Dave thinks there might be a correlation between the number of trains into a station and its development pattern. I think there is a bit more to do with it than that including market and available zoning allowances. But I think sometimes the market can be influenced by the amount of transportation available to an area over time.

For example I believe downtown Oakland was a little hamstrung when BART decided to split off trains to Fremont before going through a downtown Oakland station. With four lines instead of two going through downtown Oakland, it seems like it could have changed Oakland's equasion. Currently there is high frequency in the morning and evening rush, but at other times it could really use more trains into and from San Francisco. When there are opportunities to provide more service to a major destination, it seems like more service is a wise move that might be able to set the table for other improvements.


Matt' said...

I don't know if there is a correlation, but there certainly are consequences.

Case in point, take the post which I wrote about WMATA maximum train capacity (where the graphics come from). Development along the Orange Line in Arlington and Fairfax Counties has pushed demand for Metro above the capacity of the Orange Line. Despite operating at 4 minute headways, trains are packed. Additional service cannot be added without reducing Blue Line service.

So in that regard, it makes sense to cluster development around lines with a high theoretical capacity.
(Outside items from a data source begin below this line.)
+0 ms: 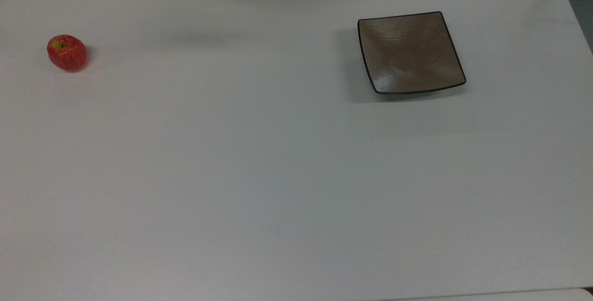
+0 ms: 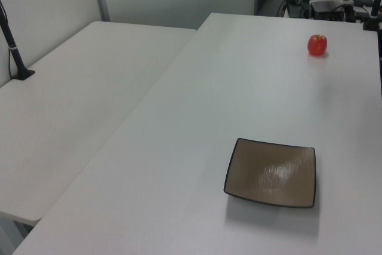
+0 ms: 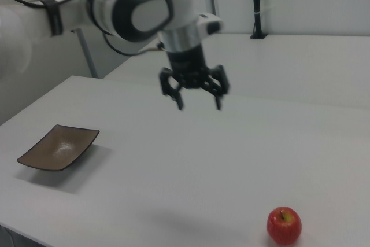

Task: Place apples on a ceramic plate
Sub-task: 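Lower the gripper over the red apple and close on it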

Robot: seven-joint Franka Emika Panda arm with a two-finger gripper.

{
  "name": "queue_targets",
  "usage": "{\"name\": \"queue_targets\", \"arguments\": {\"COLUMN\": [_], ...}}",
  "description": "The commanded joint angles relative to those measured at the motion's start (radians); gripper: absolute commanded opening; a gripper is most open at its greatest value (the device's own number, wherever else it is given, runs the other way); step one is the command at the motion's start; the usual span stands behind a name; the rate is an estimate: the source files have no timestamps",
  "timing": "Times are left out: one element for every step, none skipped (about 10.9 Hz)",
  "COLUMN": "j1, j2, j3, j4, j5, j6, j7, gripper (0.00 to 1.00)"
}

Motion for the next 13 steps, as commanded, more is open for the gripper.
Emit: {"name": "queue_targets", "arguments": {"j1": [-0.057, -0.073, -0.085, -0.097, -0.113, -0.125, -0.133, -0.136, -0.140, -0.142, -0.146, -0.149, -0.151], "j2": [0.085, 0.114, 0.132, 0.145, 0.157, 0.171, 0.198, 0.217, 0.241, 0.270, 0.278, 0.288, 0.300], "j3": [-0.051, -0.069, -0.089, -0.101, -0.109, -0.114, -0.114, -0.120, -0.124, -0.126, -0.126, -0.126, -0.126], "j4": [-0.014, -0.038, -0.070, -0.104, -0.130, -0.148, -0.167, -0.179, -0.181, -0.179, -0.187, -0.205, -0.217], "j5": [-0.045, -0.047, -0.047, -0.047, -0.047, -0.047, -0.047, -0.047, -0.047, -0.050, -0.056, -0.074, -0.097], "j6": [0.122, 0.176, 0.245, 0.302, 0.334, 0.351, 0.386, 0.415, 0.429, 0.445, 0.483, 0.520, 0.556], "j7": [-0.082, -0.101, -0.117, -0.140, -0.164, -0.202, -0.230, -0.235, -0.237, -0.237, -0.238, -0.238, -0.237], "gripper": [1.00, 1.00, 1.00, 1.00, 1.00, 1.00, 1.00, 1.00, 1.00, 1.00, 1.00, 1.00, 1.00]}}
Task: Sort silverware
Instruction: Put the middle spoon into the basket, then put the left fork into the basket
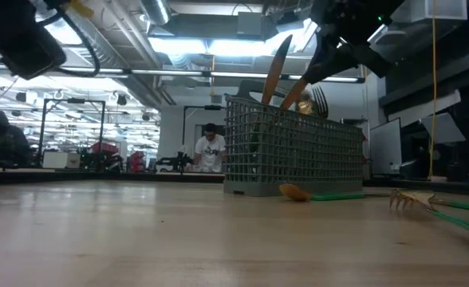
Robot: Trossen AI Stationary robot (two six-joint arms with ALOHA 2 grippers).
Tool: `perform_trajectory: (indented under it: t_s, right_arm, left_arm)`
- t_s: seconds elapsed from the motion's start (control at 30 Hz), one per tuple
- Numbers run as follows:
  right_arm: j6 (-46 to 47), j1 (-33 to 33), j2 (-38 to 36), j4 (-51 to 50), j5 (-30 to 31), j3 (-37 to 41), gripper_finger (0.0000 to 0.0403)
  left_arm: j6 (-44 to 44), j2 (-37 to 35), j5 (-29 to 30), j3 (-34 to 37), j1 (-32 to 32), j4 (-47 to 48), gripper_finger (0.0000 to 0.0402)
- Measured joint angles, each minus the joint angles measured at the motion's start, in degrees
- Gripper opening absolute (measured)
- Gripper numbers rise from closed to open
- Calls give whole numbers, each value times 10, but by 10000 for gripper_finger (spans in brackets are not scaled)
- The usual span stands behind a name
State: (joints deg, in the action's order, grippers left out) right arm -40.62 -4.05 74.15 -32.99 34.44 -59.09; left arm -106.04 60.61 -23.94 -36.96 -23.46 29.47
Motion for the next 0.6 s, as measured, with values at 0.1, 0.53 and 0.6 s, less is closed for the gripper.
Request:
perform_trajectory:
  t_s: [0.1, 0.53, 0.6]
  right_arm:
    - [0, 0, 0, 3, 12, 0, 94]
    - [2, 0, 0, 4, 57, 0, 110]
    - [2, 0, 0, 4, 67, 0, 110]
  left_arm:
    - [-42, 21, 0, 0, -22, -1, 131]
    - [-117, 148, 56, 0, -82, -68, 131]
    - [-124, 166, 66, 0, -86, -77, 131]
In the Metro System this includes the entire Red Line, the combined downtown trunk lines, the combined Blue/Yellow Arlandria segment, and the Green/Yellow Lines north of downtown (because the Yellow Line could run all the way to Greenbelt).

Of course building a separated Blue Line or constructing some new inter-line connections could solve some of these issues.

Justin said...

Yikes. Spambot.

This is where interlining is a disadvantage. It works well with lower frequencies(10 minute or higher), but it can seriously constrain capacity.

david vartanoff said...

WMATA is hobbled by short platforms, insufficient car fleet and unreliable berthing of 8 car trains in stations. Thus they are unable to adequately service riders in rush hour.

Alon Levy said...

Yes, building separate lines serving the city proper instead of the suburbs would help Metro a lot. For a start, it would turn it into a true metro, rather than high-capacity commuter rail.

Matt Fisher said...


I would agree. This effect appears to be a sort of "decoupling".